Work request: Search the data below for the word "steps" and report how many lines contain it, with no added words.

══════════

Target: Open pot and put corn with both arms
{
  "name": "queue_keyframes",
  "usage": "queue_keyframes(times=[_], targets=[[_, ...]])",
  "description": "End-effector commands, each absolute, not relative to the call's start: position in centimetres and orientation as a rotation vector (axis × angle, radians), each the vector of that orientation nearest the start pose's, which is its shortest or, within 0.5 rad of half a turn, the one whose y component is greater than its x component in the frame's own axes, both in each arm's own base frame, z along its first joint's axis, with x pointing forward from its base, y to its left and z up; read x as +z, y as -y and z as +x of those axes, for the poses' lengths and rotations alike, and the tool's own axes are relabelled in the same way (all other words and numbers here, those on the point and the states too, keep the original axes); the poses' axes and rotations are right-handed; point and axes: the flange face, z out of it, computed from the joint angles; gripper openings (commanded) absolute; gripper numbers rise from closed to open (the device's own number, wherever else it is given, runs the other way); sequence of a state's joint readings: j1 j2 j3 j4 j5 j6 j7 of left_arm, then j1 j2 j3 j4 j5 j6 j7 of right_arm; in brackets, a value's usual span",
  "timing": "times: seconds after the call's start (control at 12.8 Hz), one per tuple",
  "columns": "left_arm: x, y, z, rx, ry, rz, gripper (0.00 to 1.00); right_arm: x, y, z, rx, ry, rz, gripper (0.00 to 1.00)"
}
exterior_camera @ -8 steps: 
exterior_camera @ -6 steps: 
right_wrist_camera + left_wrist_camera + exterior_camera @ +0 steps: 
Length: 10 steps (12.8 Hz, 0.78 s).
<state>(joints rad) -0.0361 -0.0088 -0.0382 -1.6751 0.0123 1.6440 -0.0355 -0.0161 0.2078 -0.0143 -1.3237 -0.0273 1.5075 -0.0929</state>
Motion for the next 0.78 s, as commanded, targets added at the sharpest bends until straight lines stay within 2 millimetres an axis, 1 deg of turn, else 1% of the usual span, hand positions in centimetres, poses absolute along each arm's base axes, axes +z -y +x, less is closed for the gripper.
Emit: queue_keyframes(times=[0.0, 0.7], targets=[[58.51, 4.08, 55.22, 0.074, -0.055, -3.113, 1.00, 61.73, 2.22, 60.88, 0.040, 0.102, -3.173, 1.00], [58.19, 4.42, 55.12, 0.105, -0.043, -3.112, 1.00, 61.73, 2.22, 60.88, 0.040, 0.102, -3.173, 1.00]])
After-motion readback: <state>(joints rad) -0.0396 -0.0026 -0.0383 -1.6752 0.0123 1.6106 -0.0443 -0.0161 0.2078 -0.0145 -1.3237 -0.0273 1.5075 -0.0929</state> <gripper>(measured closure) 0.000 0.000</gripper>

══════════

Solved problem: 4